NPC remains a significant, but understudied health problem in some of the world's most populous countries. This project aims to explore the mechanism by which nitrosamines in preserved foods may be influencing the carcinogenic process. This information can be used in future classifications of carcinogenic agents, such as the IARC monograph program. The classification of the nitrosamines may lead to public health impact across east and south-east Asia, through intervention measures aimed at limiting the carcinogenic potential of such items.

Plain language abstract

Background

Nasopharyngeal carcinoma (NPC) is a malignant tumour with poor survival.
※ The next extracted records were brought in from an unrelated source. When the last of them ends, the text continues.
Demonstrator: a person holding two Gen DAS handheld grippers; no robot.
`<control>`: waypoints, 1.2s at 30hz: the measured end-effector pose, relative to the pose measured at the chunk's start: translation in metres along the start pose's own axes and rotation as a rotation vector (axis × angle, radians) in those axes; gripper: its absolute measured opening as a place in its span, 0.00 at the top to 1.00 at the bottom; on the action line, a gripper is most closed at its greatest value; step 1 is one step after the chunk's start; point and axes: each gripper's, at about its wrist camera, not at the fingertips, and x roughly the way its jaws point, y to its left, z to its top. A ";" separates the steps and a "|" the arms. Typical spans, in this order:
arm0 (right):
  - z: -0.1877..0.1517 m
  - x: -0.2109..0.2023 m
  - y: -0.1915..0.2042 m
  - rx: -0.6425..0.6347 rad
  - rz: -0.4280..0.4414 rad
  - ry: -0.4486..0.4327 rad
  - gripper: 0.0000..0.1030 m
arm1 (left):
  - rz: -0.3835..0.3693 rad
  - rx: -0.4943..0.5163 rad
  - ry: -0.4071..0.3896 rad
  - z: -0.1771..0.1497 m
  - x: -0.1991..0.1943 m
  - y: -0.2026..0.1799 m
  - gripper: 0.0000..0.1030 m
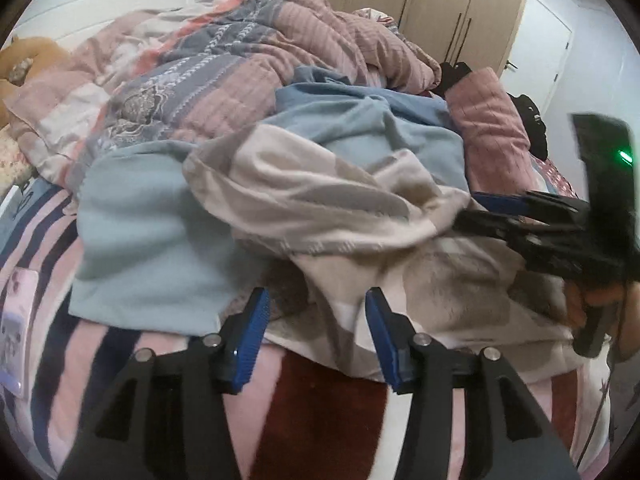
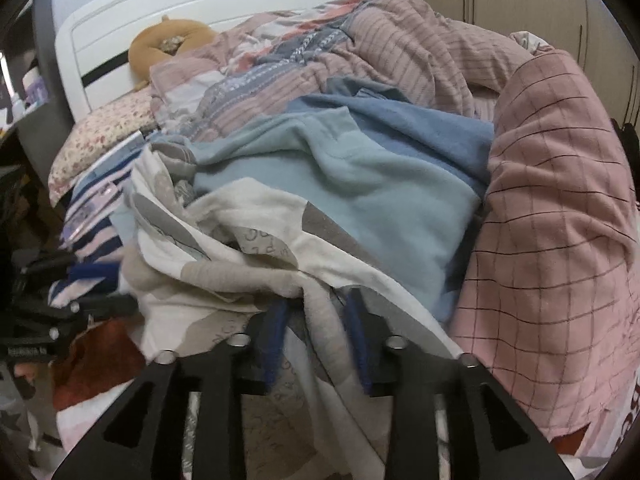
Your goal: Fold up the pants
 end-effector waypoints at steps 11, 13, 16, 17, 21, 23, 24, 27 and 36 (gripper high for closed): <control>0.006 -0.002 0.072 -0.266 0.043 -0.046 0.54 | 0.005 -0.063 -0.037 0.017 0.013 0.021 0.56; 0.005 0.013 0.081 -0.311 -0.018 -0.036 0.53 | 0.006 -0.060 -0.044 0.020 0.014 0.022 0.56; 0.008 0.030 0.087 -0.381 -0.158 -0.067 0.56 | -0.009 -0.070 -0.051 0.021 0.015 0.025 0.56; 0.011 0.033 0.083 -0.371 -0.181 -0.080 0.56 | -0.011 -0.068 -0.052 0.020 0.015 0.026 0.54; 0.032 0.031 0.056 -0.202 -0.123 -0.114 0.56 | -0.021 -0.026 -0.011 0.013 0.019 0.028 0.41; 0.041 0.033 0.042 -0.148 -0.133 -0.128 0.56 | 0.011 0.018 0.006 0.007 0.021 0.028 0.41; 0.043 0.035 0.038 -0.138 -0.138 -0.129 0.56 | 0.041 0.038 0.016 0.005 0.023 0.027 0.41; 0.050 0.038 0.020 -0.050 -0.163 -0.144 0.56 | 0.088 0.071 0.049 -0.002 0.030 0.028 0.41; 0.052 0.014 -0.002 0.019 -0.067 -0.098 0.52 | -0.071 -0.045 0.035 -0.004 0.019 0.032 0.40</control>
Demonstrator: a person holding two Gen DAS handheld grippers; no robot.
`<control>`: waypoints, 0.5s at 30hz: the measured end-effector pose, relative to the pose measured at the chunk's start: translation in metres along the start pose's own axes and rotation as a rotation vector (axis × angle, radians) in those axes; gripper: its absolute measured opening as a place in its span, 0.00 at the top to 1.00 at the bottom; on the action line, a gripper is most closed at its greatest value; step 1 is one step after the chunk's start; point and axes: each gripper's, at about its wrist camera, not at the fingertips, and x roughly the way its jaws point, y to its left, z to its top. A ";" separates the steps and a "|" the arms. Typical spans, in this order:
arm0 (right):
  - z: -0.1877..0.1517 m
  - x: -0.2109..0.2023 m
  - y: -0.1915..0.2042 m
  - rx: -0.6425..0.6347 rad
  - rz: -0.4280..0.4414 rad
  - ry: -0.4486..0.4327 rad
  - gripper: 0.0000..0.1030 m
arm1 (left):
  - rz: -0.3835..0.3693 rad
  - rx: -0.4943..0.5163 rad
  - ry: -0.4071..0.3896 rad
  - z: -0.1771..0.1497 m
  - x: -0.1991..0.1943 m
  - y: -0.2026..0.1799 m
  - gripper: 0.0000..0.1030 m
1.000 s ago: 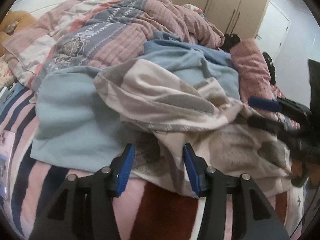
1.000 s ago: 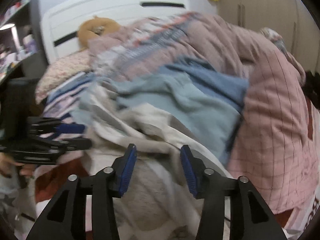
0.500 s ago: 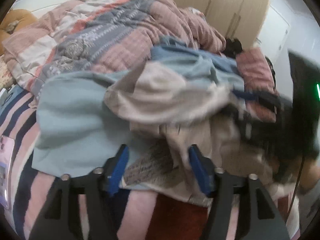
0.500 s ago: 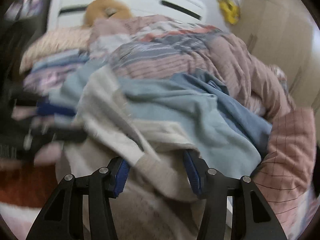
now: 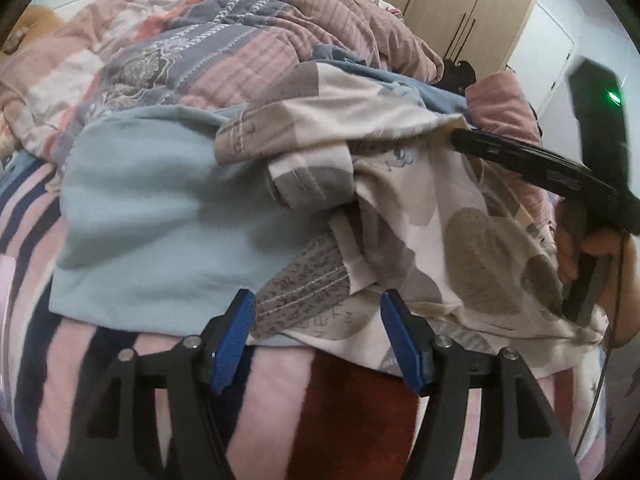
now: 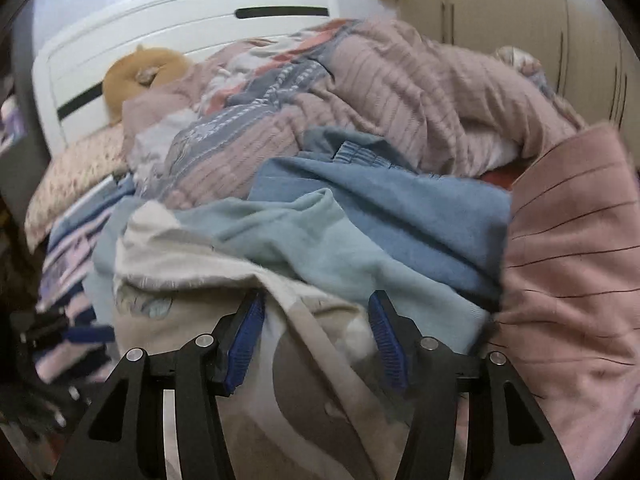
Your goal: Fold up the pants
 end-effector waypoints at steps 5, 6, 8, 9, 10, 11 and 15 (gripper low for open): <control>-0.018 -0.047 0.006 0.008 0.110 -0.034 0.50 | -0.040 -0.044 -0.064 0.009 -0.010 0.004 0.40; -0.027 -0.053 0.012 -0.011 0.125 -0.018 0.50 | -0.048 -0.061 -0.079 0.013 -0.009 0.006 0.40; -0.042 -0.058 0.019 -0.021 0.141 0.006 0.50 | -0.022 -0.079 -0.121 0.024 -0.006 0.011 0.40; -0.052 -0.061 0.021 -0.017 0.160 0.019 0.50 | -0.005 -0.086 -0.134 0.029 -0.003 0.012 0.40; -0.061 -0.064 0.023 -0.010 0.177 0.031 0.50 | -0.012 -0.099 -0.142 0.034 0.002 0.015 0.40; -0.071 -0.068 0.022 0.001 0.192 0.045 0.50 | -0.028 -0.106 -0.146 0.037 0.005 0.017 0.41; -0.107 -0.081 0.017 -0.010 0.193 0.093 0.50 | -0.089 -0.123 -0.159 0.050 0.014 0.017 0.67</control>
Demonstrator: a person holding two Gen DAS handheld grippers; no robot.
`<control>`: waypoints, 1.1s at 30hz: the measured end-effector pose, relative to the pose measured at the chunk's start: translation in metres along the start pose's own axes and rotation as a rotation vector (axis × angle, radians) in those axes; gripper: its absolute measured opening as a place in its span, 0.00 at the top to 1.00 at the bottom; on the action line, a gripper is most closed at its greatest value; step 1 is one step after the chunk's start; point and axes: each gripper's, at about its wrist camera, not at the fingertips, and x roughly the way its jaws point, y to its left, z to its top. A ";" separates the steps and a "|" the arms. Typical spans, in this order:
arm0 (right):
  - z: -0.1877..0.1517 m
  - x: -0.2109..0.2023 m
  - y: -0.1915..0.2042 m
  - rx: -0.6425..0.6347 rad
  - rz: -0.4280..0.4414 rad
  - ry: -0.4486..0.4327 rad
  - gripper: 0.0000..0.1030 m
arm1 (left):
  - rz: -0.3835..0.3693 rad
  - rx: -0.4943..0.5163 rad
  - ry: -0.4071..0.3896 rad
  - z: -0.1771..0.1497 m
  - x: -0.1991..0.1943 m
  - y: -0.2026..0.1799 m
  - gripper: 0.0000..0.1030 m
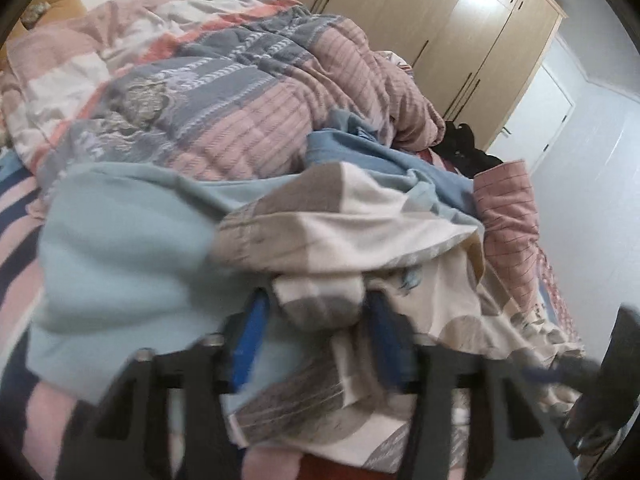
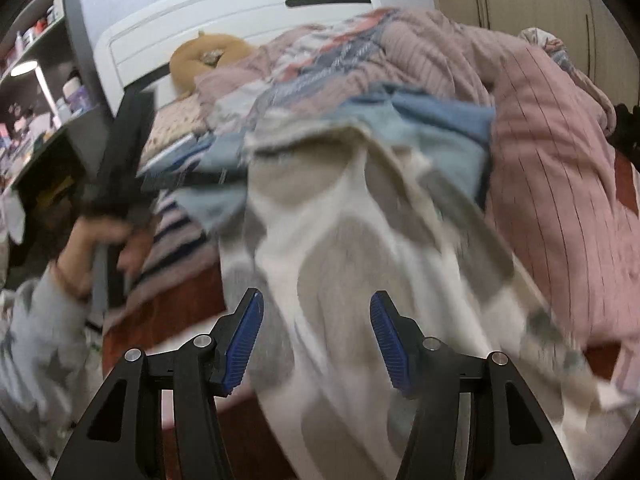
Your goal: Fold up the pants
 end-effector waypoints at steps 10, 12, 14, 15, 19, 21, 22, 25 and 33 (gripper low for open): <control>-0.043 -0.024 -0.009 0.020 0.002 0.028 0.50 | 0.151 0.134 0.015 0.011 -0.034 -0.024 0.97; -0.050 -0.029 -0.010 0.018 -0.008 0.031 0.50 | 0.201 0.142 0.030 0.017 -0.051 -0.021 0.98; -0.057 -0.037 -0.014 0.026 -0.021 0.033 0.50 | 0.228 0.140 0.053 0.020 -0.062 -0.016 0.98; -0.061 -0.041 -0.016 0.032 -0.025 0.032 0.50 | 0.235 0.138 0.074 0.020 -0.064 -0.013 0.98; -0.066 -0.052 -0.025 0.048 -0.045 0.025 0.50 | 0.293 0.173 0.118 0.008 -0.058 -0.006 0.97; -0.070 -0.055 -0.030 0.051 -0.076 0.021 0.50 | 0.324 0.168 0.115 0.008 -0.050 0.001 0.97; -0.071 -0.055 -0.032 0.054 -0.080 0.021 0.50 | 0.342 0.142 0.113 0.011 -0.044 0.009 0.97; -0.073 -0.057 -0.038 0.072 -0.081 0.028 0.50 | 0.341 0.124 0.091 0.027 -0.031 0.011 0.97; -0.055 -0.063 -0.062 0.058 -0.144 0.002 0.50 | 0.512 0.173 0.128 0.038 -0.016 0.006 0.61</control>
NPC is rare in western countries but more frequent in south-east Asia. The dramatic geographic difference implies a link between NPC and genetic and/or environmental factors. Indeed, consumption of preserved foods, tobacco smoking, exposure to Epstein Barr virus (EBV) and genetic characteristics have been clearly linked with NPC. However, how these factors lead to NPC remains unclear.

Aims and objectives

We believe that high intake of preserved foods (containing a carcinogen known as nitrosamines), in conjunction with genetic characteristics and EBV, are the important cause of NPC across south-east Asia. We will study our hypothesis using a multidisciplinary approach, within the following three objectives:

  • Assess the impact that nitrosamines in preserved foods have on the activity of EBV
  • Evaluate the presence of a pattern of mutations in the genome, characteristic of nitrosamines exposure in NPC
  • Study the role of genetic characteristics in NPC development

How it will be done

The International Agency for Research on Cancer (IARC), in collaboration with researchers across south-east Asia, has collected more than 2000 samples, for which information about food consumption, family history, lifestyle, as well as blood and tissue are available. In the context of the three objectives mentioned above, we will:

  • Assess and correlate the amount of EBV in blood with consumption of preserved foods. Second, we will study in cellular models the capacity for nitrosamines to facilitate the infection of human cells with EBV.
  • Undertake DNA sequencing in 20 NPC tumours from patients with self-reported high and low intake of preserved foods. The pattern of mutations identified in the tumours will be compared to the expected pattern for nitrosamines exposure defined using a cellular model.
  • Investigate how genetic characteristics are related to NPC risk, and if they can modify the association of NPC with consumption of preserved foods or amount of EBV.

Potential impact

NPC remains a significant, but understudied health problem in some of the world's most populous countries.

This project aims to explore the way by which nitrosamines in preserved foods may be influencing the carcinogenic process. This information can be used in future classifications of carcinogenic agents, such as the IARC monograph program. The classification of the nitrosamines may lead to public health impact across east and south-east Asia, through intervention measures aimed at limiting the carcinogenic potential of such items.